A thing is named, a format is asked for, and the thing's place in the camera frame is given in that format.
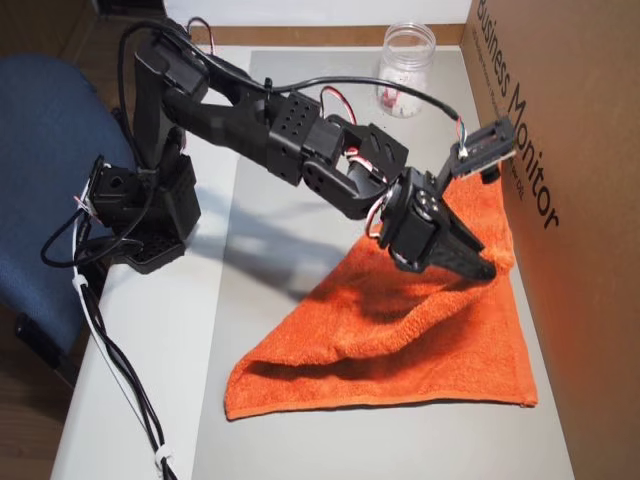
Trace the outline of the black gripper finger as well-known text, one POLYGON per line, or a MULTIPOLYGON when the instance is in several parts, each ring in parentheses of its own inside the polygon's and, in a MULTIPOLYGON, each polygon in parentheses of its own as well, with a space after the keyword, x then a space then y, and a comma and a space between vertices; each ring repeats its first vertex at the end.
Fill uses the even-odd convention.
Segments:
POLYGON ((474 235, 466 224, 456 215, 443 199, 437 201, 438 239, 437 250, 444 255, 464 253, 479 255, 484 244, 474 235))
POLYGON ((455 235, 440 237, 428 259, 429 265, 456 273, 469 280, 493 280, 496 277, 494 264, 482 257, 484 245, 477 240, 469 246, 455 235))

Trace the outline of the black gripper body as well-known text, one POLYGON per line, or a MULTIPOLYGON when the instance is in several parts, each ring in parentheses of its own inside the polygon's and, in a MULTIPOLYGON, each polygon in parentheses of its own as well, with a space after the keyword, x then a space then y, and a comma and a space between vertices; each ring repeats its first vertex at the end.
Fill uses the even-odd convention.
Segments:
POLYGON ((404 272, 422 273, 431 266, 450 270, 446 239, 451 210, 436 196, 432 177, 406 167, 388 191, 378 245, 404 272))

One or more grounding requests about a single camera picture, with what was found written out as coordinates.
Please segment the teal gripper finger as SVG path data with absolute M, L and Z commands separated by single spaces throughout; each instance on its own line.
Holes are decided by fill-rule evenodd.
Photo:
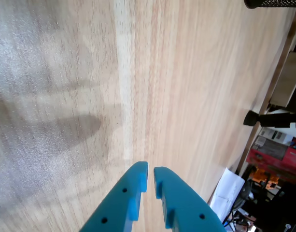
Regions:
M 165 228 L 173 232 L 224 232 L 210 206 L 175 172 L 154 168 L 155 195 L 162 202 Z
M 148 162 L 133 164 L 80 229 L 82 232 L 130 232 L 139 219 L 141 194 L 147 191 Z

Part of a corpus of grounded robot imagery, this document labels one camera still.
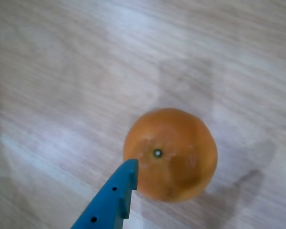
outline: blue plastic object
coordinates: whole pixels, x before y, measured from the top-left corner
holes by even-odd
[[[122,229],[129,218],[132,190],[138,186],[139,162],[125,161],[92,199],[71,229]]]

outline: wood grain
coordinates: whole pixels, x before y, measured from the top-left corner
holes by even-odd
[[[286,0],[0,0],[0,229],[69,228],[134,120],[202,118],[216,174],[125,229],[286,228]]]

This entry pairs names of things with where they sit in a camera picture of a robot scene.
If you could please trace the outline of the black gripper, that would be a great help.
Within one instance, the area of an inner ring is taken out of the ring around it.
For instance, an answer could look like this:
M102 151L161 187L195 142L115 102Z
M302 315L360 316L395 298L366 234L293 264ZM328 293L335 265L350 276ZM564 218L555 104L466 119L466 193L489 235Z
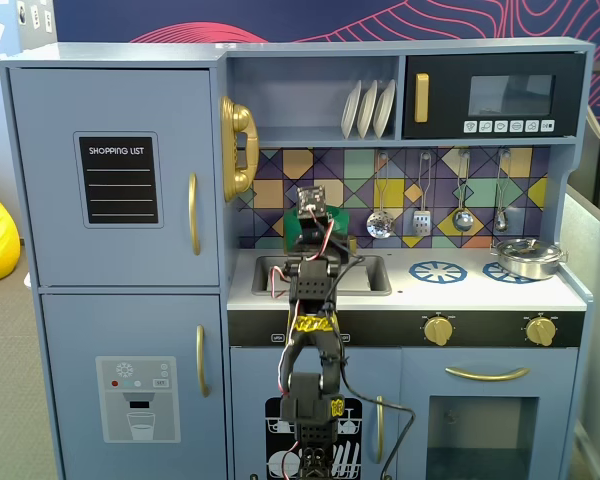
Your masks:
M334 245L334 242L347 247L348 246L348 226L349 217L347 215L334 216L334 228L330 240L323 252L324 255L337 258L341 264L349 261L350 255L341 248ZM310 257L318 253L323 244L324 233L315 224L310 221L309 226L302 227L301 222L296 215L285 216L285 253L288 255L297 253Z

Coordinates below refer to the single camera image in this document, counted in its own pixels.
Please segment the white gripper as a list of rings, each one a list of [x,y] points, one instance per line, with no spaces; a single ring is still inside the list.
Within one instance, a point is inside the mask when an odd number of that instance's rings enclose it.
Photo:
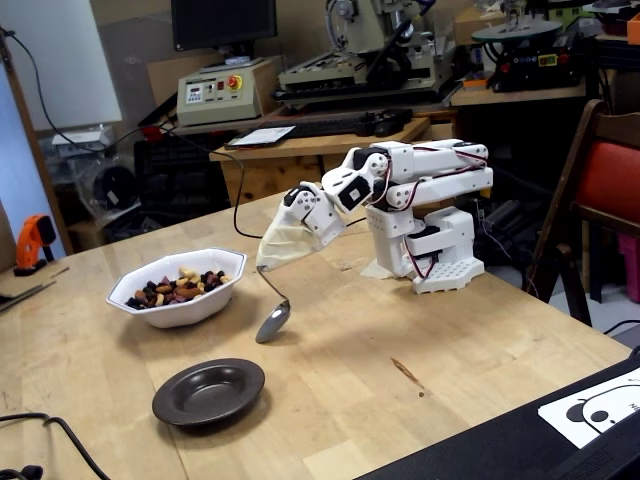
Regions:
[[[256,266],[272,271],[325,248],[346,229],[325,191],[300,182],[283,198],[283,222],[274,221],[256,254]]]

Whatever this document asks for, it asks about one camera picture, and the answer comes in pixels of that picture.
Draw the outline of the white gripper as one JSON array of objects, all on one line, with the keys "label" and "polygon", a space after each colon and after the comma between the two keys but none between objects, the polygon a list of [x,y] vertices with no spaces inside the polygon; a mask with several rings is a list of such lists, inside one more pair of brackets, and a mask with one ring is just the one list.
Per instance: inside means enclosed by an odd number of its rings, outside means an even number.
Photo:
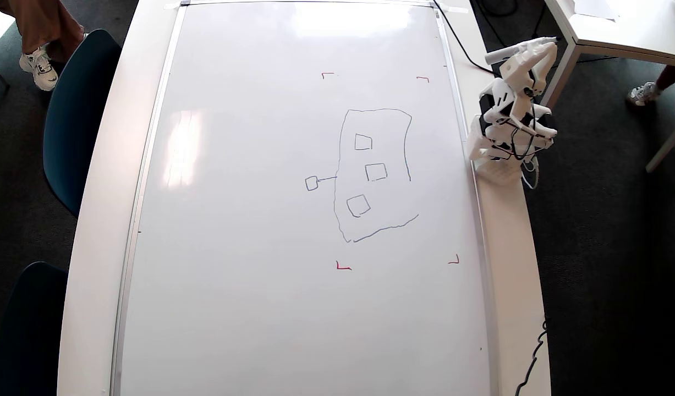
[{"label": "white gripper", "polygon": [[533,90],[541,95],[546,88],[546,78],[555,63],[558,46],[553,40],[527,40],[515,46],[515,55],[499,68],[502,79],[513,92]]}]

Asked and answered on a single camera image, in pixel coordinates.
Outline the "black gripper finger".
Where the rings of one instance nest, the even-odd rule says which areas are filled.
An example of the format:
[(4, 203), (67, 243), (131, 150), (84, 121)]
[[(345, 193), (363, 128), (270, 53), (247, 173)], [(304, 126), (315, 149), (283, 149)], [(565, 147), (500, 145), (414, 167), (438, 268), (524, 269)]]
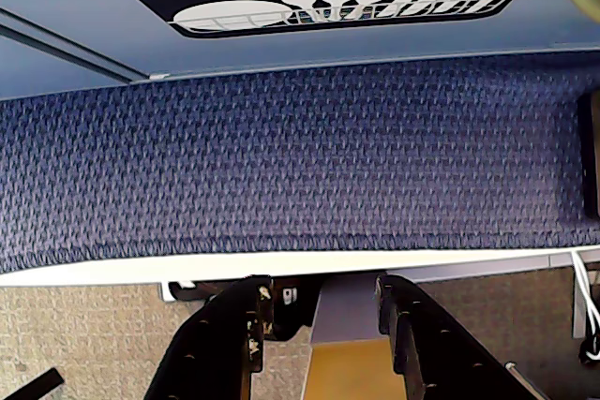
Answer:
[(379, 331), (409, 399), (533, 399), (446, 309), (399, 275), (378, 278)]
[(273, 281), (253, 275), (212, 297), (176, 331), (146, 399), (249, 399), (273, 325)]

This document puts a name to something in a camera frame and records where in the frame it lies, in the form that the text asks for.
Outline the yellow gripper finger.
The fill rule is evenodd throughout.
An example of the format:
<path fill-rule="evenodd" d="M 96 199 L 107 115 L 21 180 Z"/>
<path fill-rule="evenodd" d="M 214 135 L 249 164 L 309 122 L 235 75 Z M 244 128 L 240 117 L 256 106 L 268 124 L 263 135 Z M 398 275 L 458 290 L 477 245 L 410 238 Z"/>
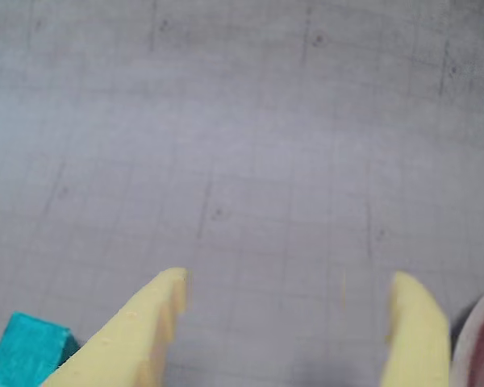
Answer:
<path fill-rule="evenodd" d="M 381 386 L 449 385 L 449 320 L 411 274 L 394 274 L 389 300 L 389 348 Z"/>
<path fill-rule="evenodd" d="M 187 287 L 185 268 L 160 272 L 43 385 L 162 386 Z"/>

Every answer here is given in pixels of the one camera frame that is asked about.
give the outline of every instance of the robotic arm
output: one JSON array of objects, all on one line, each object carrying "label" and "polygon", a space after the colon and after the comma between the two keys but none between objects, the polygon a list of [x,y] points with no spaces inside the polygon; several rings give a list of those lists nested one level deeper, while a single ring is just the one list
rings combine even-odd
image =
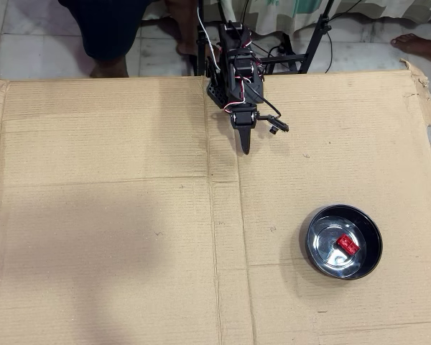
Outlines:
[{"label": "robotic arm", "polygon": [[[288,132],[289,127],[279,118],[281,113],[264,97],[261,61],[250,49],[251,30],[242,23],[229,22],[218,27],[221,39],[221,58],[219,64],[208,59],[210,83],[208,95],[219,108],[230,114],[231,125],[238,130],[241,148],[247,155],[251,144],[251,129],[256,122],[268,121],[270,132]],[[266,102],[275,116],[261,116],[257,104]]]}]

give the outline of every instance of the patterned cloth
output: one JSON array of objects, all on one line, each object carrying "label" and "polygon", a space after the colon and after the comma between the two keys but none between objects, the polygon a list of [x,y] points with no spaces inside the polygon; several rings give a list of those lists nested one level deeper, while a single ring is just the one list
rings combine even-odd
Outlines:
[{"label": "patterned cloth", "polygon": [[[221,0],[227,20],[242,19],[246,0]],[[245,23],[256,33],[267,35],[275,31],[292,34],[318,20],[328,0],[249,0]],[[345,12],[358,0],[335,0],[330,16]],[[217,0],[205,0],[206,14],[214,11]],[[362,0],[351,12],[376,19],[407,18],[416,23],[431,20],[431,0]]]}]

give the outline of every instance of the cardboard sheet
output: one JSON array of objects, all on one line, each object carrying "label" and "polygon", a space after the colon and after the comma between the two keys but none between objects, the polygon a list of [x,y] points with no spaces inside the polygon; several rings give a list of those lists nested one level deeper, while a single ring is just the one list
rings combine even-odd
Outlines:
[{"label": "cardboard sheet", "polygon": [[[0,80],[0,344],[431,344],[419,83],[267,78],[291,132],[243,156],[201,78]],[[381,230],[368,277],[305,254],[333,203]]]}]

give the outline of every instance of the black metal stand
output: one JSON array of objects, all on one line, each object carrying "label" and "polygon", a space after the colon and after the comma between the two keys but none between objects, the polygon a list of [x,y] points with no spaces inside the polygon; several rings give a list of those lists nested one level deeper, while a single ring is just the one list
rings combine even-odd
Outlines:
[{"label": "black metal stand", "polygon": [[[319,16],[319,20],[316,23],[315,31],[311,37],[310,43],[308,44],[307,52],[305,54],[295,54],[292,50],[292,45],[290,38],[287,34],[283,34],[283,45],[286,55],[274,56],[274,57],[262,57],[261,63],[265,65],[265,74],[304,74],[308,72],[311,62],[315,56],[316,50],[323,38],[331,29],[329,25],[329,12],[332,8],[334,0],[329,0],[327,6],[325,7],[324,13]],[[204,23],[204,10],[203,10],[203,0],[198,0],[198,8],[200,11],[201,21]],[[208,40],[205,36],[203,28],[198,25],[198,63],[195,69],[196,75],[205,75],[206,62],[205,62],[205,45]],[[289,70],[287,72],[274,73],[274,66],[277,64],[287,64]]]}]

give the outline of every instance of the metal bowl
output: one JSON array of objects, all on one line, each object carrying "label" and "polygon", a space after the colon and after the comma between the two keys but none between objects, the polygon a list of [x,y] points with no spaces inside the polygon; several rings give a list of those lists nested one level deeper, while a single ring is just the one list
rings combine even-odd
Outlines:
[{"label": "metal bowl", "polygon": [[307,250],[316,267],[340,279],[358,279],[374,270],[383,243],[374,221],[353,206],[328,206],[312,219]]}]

..............................

* REQUIREMENT *
Please state how many lines hold the string "Within" in the listing above, giving the figure alone.

* REPLY *
2